Collaborative Innovation Center of Chemistry for Energy Materials, The MOE Key Laboratory of Spectrochemical Analysis and Instrumentation, State Key Laboratory of Physical Chemistry of Solid Surfaces, Key Laboratory of Chemical Biology of Fujian Province, Department of Chemical Biology, College of Chemistry and Chemical Engineering, Xiamen University, Xiamen, 361005, China.
Key Laboratory for the Physics and Chemistry of Nanodevices and Center for Carbon-Based Electronics, School of Electronics, Peking University, Beijing, 100871, China.
Nat Commun. 2022 May 16;13(1):2707. doi: 10.1038/s41467-022-30441-1.

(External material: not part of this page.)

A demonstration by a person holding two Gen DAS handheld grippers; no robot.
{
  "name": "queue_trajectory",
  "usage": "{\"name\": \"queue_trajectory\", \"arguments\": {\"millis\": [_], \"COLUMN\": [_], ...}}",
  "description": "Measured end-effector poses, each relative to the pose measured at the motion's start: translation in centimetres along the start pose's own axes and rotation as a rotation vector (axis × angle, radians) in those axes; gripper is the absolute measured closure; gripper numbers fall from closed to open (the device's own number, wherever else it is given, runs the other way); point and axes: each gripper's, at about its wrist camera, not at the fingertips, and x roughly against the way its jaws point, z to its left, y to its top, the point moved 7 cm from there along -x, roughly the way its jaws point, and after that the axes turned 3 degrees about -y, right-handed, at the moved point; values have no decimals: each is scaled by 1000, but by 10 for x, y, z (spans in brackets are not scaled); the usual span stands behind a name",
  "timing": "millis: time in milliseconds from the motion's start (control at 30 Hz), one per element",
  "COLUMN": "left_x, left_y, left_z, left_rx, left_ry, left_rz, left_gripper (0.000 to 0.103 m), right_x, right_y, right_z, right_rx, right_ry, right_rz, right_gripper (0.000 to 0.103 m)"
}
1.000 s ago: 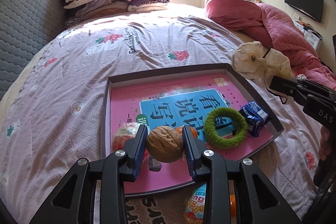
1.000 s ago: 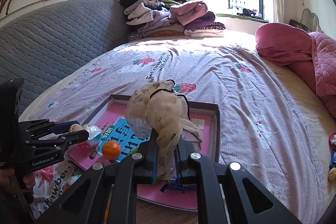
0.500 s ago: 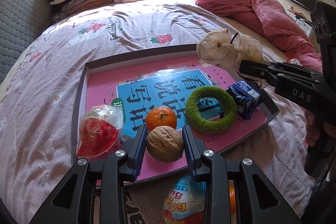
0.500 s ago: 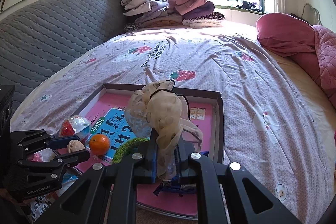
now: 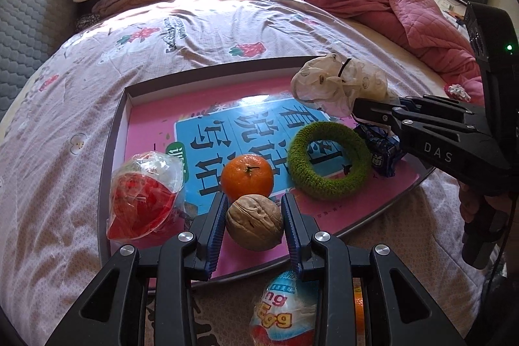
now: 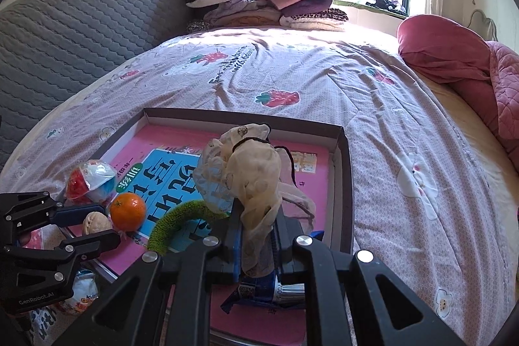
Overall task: Organize objects
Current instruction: 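Lower the scrunchie into the tray and open the right tool while the left tool lowers the walnut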
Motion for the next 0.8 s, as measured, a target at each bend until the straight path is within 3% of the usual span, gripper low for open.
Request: {"name": "queue_trajectory", "arguments": {"millis": [800], "left_x": [-10], "left_y": [-5], "left_z": [5], "left_rx": [15], "left_ry": [0], "left_rz": [37], "left_gripper": [68], "right_x": [-6], "right_y": [-6], "right_z": [3], "right_rx": [-3], "right_ry": [11], "right_rz": [32], "right_gripper": [78]}}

While DNA-directed nano-fabrication enables the high-resolution patterning for conventional electronic materials and devices, the intrinsic self-assembly defects of DNA structures present challenges for further scaling into sub-1 nm technology nodes. The high-dimensional crystallographic defects, including line dislocations and grain boundaries, typically lead to the pattern defects of the DNA lattices. Using periodic line arrays as model systems, we discover that the sequence periodicity mainly determines the formation of line defects, and the defect rate reaches 74% at 8.2-nm line pitch. To suppress high-dimensional defects rate, we develop an effective approach by assigning the orthogonal sequence sets into neighboring unit cells, reducing line defect rate by two orders of magnitude at 7.5-nm line pitch. We further demonstrate densely aligned metal nano-line arrays by depositing metal layers onto the assembled DNA templates. The ultra-scaled critical pitches in the defect-free DNA arrays may further promote the dimension-dependent properties of DNA-templated materials.
虽然 DNA 导向的纳米制造能够实现传统电子材料和器件的高分辨率图案化,但 DNA 结构的固有自组装缺陷为进一步缩小到亚 1nm 技术节点带来了挑战。高维晶体学缺陷,包括位错和晶界,通常会导致 DNA 晶格的图案缺陷。使用周期性线阵列作为模型系统,我们发现序列周期性主要决定了线缺陷的形成,在线距为 8.2nm 时,缺陷率达到 74%。为了抑制高维缺陷率,我们通过将正交序列集分配到相邻的单元中,开发了一种有效的方法,在线距为 7.5nm 时,将线缺陷率降低了两个数量级。我们进一步通过在组装的 DNA 模板上沉积金属层来展示密集排列的金属纳米线阵列。无缺陷 DNA 阵列中超尺度的临界间距可能会进一步促进 DNA 模板材料的尺寸相关性能。